■ Exercise ■
When the word "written" shows up in a line of the data below, copy that whole line.

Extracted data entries
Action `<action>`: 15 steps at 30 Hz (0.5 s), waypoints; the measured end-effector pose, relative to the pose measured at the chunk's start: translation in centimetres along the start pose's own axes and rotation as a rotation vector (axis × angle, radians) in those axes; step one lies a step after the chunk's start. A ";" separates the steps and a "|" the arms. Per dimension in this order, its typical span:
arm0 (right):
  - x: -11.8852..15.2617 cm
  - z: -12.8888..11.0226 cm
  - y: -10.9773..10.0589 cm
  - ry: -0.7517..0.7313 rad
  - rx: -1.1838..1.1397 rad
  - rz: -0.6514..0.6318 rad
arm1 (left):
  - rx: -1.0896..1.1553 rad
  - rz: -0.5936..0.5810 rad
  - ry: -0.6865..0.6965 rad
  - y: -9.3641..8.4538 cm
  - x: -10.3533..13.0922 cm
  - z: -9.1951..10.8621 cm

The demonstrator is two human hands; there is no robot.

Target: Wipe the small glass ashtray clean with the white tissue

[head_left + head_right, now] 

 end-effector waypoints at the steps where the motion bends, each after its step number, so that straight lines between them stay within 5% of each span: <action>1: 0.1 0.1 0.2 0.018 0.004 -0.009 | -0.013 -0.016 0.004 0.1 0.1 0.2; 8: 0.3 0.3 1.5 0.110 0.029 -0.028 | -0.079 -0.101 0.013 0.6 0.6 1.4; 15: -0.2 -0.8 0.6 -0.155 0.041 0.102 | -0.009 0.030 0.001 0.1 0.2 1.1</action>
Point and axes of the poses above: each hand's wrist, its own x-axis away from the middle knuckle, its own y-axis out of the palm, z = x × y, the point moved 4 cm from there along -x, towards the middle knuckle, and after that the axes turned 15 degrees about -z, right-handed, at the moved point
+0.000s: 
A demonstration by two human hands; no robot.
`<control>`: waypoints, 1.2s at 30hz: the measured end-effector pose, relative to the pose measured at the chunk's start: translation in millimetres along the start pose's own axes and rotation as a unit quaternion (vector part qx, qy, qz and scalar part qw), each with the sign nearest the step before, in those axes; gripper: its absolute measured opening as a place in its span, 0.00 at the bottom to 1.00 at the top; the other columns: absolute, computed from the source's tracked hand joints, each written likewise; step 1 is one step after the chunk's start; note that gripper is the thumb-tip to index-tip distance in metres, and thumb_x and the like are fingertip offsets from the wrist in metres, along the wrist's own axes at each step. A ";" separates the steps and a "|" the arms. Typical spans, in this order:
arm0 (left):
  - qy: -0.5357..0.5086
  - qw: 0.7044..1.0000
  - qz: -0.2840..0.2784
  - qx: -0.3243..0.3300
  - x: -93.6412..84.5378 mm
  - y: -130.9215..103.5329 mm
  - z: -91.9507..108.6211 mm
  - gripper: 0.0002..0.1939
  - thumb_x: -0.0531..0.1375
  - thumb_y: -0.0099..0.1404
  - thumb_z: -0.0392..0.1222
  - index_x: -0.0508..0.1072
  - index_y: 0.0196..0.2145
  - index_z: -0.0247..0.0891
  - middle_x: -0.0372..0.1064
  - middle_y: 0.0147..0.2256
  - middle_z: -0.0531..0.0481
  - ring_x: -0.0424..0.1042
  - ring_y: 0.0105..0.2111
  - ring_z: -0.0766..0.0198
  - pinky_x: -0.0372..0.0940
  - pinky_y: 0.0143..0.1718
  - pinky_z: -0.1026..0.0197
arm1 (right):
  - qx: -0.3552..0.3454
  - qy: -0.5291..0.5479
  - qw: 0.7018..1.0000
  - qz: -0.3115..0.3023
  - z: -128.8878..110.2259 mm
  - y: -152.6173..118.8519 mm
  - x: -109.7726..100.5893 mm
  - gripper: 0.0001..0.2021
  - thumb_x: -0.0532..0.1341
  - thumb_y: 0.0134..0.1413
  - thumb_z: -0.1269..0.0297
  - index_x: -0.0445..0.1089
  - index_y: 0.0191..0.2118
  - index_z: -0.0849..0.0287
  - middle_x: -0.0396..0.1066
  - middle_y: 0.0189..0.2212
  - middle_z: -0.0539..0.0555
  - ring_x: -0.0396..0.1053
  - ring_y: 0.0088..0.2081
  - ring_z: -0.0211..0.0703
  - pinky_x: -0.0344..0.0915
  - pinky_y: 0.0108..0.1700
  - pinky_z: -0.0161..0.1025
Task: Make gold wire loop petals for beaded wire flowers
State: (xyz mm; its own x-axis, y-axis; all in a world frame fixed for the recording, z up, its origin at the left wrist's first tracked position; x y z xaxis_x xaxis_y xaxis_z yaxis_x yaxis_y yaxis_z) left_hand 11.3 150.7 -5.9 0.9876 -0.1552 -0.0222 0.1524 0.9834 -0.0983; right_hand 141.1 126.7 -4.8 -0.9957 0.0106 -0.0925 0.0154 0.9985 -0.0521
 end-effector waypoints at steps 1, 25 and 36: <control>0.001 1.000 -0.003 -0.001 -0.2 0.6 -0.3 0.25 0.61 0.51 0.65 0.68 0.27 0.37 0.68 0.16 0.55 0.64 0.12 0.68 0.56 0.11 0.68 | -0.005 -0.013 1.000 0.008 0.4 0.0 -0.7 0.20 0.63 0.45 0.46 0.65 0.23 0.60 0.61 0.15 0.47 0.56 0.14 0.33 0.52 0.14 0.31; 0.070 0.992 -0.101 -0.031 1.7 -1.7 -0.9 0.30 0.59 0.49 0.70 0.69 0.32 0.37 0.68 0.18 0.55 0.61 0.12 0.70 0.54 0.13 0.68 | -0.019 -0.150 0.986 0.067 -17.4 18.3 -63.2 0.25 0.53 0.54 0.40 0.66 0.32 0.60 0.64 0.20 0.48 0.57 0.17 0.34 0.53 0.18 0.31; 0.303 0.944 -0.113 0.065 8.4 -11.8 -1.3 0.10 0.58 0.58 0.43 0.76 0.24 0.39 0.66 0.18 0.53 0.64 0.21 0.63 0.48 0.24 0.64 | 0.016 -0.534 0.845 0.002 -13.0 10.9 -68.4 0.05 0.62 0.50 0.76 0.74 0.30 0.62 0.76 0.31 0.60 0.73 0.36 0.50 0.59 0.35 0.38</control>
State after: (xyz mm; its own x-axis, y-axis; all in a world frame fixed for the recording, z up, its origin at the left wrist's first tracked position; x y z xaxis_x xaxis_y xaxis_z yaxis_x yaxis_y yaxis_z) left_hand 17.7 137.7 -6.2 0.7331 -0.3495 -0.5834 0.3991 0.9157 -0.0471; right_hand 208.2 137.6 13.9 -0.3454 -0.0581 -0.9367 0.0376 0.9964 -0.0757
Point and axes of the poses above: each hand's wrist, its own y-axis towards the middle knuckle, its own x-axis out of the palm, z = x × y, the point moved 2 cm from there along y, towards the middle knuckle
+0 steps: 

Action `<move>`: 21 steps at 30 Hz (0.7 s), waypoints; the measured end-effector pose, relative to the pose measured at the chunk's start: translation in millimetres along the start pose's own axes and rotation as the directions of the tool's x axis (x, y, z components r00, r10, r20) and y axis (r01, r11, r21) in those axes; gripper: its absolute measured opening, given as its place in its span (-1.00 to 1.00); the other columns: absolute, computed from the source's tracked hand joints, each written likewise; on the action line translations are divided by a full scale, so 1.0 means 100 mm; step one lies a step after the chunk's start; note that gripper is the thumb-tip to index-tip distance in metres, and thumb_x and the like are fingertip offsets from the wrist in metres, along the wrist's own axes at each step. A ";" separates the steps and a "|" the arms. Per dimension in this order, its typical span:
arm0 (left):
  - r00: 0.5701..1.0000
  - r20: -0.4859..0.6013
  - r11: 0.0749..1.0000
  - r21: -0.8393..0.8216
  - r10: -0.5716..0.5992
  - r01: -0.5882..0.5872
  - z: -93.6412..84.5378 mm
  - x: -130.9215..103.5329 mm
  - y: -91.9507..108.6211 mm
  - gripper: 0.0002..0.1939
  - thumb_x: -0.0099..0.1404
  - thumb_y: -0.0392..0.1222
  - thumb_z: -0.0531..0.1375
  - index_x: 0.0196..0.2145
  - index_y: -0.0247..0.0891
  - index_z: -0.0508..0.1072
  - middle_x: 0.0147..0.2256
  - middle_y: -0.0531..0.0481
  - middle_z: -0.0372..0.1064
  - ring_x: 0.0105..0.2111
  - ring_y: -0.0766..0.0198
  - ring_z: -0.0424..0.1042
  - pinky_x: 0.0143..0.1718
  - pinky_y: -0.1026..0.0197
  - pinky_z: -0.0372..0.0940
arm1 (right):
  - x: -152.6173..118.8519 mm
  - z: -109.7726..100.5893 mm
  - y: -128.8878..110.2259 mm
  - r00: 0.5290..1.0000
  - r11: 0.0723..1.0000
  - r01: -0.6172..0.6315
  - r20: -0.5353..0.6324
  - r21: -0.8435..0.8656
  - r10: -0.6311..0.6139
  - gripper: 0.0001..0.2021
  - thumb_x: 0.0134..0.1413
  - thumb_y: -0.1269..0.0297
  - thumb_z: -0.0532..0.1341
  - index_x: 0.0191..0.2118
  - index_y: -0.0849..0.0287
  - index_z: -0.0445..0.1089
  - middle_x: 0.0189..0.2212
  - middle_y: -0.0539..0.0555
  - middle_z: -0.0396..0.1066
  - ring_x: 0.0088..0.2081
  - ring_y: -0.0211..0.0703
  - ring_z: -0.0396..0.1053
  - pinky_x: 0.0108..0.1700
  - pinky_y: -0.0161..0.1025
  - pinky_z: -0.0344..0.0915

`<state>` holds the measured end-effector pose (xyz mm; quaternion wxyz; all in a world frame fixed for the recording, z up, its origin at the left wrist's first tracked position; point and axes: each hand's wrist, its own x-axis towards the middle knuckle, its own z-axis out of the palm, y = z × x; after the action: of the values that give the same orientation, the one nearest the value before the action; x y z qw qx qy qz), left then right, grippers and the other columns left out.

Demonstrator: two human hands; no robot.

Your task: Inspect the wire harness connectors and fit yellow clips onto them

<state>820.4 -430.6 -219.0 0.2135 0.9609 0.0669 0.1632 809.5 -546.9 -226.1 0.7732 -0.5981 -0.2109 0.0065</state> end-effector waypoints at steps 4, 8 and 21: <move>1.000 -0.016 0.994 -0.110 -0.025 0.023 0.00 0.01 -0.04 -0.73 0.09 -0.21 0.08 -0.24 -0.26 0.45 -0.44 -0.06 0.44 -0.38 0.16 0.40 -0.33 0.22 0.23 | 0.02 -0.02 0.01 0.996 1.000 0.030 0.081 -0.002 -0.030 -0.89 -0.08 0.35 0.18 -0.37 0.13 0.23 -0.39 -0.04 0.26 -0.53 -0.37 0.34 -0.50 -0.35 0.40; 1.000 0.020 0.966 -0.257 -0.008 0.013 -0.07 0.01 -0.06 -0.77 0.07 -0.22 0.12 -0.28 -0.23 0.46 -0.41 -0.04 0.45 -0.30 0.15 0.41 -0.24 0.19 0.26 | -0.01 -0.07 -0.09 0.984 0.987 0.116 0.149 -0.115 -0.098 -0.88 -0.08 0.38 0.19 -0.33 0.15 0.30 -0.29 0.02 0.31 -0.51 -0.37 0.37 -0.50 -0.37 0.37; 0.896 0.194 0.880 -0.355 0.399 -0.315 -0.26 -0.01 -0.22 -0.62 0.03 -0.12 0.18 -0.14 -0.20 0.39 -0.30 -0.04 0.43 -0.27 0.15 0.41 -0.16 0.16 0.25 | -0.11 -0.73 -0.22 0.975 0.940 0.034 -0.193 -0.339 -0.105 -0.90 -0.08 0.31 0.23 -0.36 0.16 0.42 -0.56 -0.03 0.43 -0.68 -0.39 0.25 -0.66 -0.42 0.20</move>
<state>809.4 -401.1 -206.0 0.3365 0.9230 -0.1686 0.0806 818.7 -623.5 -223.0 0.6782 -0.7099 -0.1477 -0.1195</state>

■ Answer section ■
`<control>`: waypoints, 1.2s at 30hz: the measured end-effector pose, relative to the pose measured at the chunk's start: translation in millimetres along the start pose's own axes and rotation as a unit quaternion (vector part qx, qy, qz and scalar part qw), each with the sign nearest the step before, in those axes; gripper: its absolute measured opening as a place in its span, 0.00 at the bottom to 1.00 at the top; the other columns: absolute, computed from the source's tracked hand joints, each written likewise; step 1 is one step after the chunk's start; note that gripper is the thumb-tip to index-tip distance in metres, and thumb_x and the like are fingertip offsets from the wrist in metres, along the wrist's own axes at each step. A ";" separates the steps and a "|" the arms. Typical spans, in this order:
Action `<move>`: 21 steps at 30 Hz (0.7 s), waypoints; the measured end-effector pose, relative to the pose measured at the chunk's start: translation in millimetres along the start pose's own axes and rotation as the directions of the tool's x axis (x, y, z components r00, r10, r20) and y axis (r01, r11, r21) in those axes; gripper: its absolute measured opening, given as its place in its span (-1.00 to 1.00); the other columns: absolute, computed from the source's tracked hand joints, each written likewise; on the action line translations are divided by a full scale, so 1.0 means 100 mm; step one lies a step after the chunk's start; note that gripper is the thumb-tip to index-tip distance in metres, and thumb_x and the like are fingertip offsets from the wrist in metres, along the wrist's own axes at each step. A ";" separates the steps and a "|" the arms. Per dimension in this order, its typical span:

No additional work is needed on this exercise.